The drawback is that you might end up initializing new buffers for each sent packet (since it is not clear to me how you could transfer ownership of the buffer back to the caller when e.g. the TransmitFuture has completed).

this all works really nicely with async Pin and associated lifetimes if you're running in an async context, i modified the nonblocking impl to take arbitrary buffers as an example, but, it's sorta increasingly complex.

So far I never managed to keep the rx/tx buffers in the MAC, I have a single 256b buffer in the PHY because start_transmit only gives me access to the send buffer once (and I need somewhere to write data during check_receive).
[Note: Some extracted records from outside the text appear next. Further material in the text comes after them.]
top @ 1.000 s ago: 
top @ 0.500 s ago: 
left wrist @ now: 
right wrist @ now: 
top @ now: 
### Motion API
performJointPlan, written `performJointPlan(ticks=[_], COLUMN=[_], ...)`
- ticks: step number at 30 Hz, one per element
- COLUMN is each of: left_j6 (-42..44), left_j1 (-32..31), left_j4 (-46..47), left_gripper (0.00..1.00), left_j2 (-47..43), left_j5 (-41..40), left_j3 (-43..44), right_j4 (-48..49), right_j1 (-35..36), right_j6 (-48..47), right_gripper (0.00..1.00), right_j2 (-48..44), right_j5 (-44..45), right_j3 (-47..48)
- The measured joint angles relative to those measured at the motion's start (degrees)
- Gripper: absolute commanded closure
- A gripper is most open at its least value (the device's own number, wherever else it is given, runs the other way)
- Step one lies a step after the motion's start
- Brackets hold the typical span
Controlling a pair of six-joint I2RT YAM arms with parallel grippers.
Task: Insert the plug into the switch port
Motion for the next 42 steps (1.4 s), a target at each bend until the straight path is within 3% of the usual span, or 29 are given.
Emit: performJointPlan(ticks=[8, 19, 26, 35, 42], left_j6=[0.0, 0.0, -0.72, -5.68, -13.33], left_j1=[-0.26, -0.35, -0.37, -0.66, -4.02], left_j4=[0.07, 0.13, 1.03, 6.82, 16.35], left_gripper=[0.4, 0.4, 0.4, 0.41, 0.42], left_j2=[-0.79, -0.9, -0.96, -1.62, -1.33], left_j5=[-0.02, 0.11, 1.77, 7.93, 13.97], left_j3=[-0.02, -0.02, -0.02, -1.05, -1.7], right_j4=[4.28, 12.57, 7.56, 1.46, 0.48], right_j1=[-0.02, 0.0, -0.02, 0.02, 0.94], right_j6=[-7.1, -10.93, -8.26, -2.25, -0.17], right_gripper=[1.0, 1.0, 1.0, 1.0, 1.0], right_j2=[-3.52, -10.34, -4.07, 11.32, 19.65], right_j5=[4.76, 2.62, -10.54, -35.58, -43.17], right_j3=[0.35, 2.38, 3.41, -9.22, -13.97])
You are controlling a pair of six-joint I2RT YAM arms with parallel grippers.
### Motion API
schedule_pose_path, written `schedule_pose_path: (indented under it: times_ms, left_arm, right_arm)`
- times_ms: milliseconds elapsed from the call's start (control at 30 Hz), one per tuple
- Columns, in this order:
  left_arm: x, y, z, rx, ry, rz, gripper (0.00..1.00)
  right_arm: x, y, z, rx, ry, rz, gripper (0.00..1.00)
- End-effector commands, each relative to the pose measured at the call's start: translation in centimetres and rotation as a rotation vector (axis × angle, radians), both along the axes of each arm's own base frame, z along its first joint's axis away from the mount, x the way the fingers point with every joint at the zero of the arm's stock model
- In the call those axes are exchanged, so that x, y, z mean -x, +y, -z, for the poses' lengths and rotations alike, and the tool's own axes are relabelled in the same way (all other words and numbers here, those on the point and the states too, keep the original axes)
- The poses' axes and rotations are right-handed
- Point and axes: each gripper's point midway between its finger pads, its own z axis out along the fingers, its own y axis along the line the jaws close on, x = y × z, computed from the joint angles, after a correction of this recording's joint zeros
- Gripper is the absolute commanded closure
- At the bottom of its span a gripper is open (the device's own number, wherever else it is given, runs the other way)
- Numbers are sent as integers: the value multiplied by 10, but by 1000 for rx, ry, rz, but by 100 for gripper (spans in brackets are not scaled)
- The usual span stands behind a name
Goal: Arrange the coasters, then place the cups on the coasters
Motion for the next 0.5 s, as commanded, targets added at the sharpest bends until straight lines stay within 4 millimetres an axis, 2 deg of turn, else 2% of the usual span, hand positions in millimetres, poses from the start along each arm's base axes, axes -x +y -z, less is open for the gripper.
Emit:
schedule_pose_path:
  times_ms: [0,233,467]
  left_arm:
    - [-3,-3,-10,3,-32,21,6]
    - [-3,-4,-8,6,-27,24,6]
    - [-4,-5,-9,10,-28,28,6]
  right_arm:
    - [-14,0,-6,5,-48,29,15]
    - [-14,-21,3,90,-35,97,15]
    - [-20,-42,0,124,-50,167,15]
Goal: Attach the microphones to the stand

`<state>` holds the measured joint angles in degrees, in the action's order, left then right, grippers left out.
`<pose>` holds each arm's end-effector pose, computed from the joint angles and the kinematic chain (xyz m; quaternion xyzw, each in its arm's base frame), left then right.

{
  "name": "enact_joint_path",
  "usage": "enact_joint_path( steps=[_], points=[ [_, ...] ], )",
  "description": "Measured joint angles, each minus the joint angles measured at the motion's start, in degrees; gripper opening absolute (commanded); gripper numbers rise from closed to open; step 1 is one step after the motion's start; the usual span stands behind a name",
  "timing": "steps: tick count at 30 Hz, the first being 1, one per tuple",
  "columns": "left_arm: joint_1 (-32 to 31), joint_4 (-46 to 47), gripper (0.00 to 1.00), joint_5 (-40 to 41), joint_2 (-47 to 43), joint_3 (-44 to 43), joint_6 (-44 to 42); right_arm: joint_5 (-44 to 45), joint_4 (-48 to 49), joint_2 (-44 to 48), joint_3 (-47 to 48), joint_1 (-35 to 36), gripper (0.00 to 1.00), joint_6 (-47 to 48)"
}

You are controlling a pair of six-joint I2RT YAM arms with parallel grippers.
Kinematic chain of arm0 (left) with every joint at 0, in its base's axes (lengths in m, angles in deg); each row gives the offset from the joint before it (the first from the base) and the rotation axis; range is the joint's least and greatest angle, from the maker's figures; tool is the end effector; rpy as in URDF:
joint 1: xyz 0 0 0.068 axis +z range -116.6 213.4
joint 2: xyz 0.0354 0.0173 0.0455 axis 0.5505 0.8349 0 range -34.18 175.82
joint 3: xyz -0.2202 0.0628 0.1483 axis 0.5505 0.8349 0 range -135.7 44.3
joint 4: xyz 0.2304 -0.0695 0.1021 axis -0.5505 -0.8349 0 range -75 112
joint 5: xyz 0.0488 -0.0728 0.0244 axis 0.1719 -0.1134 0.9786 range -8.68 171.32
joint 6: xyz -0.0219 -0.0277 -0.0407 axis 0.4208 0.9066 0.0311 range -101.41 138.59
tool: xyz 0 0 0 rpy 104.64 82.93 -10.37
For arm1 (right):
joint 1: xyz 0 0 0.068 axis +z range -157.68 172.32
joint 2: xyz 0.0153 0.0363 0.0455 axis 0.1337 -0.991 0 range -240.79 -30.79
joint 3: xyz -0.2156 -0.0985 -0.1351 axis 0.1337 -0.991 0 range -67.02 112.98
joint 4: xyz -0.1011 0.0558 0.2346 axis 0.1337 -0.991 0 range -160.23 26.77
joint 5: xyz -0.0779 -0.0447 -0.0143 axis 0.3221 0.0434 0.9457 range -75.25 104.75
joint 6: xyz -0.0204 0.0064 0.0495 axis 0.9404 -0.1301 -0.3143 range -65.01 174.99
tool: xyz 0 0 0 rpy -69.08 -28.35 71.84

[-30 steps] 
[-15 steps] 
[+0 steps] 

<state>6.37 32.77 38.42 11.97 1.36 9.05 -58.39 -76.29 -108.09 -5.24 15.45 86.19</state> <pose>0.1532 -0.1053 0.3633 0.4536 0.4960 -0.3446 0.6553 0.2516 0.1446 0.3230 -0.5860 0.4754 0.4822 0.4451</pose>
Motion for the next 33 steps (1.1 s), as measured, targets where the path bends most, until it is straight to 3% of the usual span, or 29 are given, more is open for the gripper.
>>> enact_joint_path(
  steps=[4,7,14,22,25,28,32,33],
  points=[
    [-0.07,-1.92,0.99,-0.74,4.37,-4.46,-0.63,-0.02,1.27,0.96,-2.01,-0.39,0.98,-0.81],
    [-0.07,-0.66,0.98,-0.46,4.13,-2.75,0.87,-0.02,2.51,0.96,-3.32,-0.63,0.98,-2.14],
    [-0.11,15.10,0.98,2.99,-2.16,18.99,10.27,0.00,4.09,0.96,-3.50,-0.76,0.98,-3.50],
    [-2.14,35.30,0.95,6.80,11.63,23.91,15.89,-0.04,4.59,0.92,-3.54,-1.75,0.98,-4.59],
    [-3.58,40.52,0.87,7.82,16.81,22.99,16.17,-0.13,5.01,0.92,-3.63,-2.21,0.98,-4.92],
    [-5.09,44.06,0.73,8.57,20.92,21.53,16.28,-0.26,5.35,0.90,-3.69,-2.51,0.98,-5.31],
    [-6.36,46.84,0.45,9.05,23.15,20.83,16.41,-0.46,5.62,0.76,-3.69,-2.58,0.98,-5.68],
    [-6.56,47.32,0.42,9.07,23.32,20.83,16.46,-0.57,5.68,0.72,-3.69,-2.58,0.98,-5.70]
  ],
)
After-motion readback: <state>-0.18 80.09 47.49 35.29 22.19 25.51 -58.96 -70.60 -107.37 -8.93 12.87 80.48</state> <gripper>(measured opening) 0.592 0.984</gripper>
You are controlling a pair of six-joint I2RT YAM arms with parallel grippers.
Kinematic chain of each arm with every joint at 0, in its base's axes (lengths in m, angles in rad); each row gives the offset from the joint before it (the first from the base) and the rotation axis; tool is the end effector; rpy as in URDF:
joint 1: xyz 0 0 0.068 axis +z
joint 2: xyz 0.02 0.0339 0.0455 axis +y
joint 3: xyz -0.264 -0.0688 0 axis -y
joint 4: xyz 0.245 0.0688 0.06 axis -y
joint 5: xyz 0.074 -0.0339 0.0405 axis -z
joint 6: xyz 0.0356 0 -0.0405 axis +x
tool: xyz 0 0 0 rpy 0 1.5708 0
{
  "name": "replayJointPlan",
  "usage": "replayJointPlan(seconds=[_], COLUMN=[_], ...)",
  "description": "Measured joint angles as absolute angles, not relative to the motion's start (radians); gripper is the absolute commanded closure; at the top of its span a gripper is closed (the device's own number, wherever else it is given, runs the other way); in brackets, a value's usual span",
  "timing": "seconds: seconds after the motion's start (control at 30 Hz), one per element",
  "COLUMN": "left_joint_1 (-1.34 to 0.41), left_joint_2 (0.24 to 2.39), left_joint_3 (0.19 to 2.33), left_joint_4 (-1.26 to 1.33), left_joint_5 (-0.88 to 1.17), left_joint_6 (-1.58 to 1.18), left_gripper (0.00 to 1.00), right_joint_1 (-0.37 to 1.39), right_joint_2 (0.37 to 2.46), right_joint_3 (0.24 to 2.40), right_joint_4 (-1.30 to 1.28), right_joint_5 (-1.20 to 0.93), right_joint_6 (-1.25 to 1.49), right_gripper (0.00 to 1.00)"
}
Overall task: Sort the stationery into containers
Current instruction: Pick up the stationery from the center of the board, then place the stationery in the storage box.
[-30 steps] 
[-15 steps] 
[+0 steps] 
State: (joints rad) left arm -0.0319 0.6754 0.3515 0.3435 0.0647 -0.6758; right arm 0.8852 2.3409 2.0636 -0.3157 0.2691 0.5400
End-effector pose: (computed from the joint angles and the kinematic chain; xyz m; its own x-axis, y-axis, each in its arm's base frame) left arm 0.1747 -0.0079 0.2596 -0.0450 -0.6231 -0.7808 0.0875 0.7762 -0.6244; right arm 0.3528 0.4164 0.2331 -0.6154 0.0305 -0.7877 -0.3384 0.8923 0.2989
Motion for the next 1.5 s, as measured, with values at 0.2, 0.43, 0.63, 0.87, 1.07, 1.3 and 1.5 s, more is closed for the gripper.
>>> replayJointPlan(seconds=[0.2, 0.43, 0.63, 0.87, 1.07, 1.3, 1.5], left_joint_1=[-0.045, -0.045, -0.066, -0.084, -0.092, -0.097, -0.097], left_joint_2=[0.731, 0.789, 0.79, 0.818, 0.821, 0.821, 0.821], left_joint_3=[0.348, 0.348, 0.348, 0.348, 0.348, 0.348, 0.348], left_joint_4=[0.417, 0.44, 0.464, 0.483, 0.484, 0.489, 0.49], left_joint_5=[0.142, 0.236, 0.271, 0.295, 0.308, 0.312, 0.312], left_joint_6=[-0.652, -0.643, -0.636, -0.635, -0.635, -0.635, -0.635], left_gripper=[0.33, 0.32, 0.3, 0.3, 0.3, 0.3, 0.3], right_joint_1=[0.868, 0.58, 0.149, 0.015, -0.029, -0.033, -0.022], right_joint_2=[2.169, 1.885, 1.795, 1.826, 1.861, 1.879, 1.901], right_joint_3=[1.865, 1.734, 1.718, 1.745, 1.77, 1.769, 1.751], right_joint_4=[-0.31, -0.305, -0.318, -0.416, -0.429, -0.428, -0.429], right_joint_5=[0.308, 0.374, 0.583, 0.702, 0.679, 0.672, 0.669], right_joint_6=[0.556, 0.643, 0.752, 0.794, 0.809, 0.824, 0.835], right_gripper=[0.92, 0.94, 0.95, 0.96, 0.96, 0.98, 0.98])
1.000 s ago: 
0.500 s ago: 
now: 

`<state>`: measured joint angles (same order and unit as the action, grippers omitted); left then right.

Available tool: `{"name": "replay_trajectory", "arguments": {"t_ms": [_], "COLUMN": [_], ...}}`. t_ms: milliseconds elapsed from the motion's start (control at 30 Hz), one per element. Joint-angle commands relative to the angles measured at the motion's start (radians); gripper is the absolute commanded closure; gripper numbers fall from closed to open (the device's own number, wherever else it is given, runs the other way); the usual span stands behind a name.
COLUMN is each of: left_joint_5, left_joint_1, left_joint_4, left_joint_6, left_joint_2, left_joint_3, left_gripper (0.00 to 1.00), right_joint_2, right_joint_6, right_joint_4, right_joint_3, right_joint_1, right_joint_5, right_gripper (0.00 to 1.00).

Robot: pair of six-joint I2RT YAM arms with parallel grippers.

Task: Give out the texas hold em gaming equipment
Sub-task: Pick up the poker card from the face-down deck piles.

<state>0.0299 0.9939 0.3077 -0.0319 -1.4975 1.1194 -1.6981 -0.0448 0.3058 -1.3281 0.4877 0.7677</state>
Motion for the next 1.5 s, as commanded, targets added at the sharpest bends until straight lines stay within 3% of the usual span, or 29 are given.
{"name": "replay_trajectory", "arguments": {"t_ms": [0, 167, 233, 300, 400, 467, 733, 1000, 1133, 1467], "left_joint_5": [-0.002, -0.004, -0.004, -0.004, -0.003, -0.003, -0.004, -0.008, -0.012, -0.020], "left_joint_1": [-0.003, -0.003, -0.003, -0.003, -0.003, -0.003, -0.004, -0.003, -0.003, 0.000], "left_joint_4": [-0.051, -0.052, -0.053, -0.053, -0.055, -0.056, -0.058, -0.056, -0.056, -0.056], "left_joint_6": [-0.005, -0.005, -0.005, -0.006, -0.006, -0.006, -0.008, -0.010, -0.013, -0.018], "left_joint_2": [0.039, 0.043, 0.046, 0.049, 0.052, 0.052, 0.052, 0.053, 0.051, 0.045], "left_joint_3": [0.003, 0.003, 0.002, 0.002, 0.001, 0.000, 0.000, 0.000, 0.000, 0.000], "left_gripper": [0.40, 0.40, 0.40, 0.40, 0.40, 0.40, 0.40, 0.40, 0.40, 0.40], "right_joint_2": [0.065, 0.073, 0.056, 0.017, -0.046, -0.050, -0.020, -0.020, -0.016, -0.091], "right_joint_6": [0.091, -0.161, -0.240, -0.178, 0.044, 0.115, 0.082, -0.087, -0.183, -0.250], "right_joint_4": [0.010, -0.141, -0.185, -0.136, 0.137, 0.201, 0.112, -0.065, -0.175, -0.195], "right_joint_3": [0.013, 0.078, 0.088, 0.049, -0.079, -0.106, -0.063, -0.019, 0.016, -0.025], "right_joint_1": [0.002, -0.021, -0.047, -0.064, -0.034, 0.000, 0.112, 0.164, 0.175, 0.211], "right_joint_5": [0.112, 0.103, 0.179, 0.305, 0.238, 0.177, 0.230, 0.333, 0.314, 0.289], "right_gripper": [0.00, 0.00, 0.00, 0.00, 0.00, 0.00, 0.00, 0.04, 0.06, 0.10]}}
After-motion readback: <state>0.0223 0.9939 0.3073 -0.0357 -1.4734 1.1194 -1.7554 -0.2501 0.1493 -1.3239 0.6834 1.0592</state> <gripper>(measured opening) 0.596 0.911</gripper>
Given that the radio can anyway only do one operation at a time, it isn't such a big deal.

on thinking more this seems like a really nice solution! the radio constructor could take a buffer B: AsRef<[u8]> + AsMut<[u8]> (so it can be a slice or a vec or whatever, and a length appropriate to the user), then use this during tx / rx operations and just copy in/out as you're doing. it needs to be implemented for each radio but, the FIFO streaming behavior is pretty device specific anyway, and it wouldn't need any callbacks or complex lifetime tricks. a couple of copies sound definitely worth it to me.

Alexx-G commented 3 years ago

@ryankurte @henrikssn thanks! All this looks quite interesting. I have quite little Rust (especially the embedded flavor) knowledge to help with some low-level tasks, however I'd gladly help with some entry-level issues, in case you can split the problem into smaller pieces and label them. I also have an NRF52-DK and a few dongles on their way, so I can help testing some stuff as well. So far I'm determined using Rust for the device I build, but any kind of communication (wireless or even USB) is just impossible. Thus if some Rust projects can benefit from my hobby, it'd be really nice.

henrikssn commented 3 years ago

This is what I have at the moment:

The network looks like this:

So far I am very happy with this setup, I have a temp sensor node powered by a coin cell which should (from power measurements) deliver sensor data to my home automation for multiple years without battery change. Next level would be to implement beaconing so that it is possible to do bidirectional communication with sleeping nodes (right now you need to wait until the node decides to wake up).

If anyone is interested in cooperating on this I can try to cleanup and publish the code.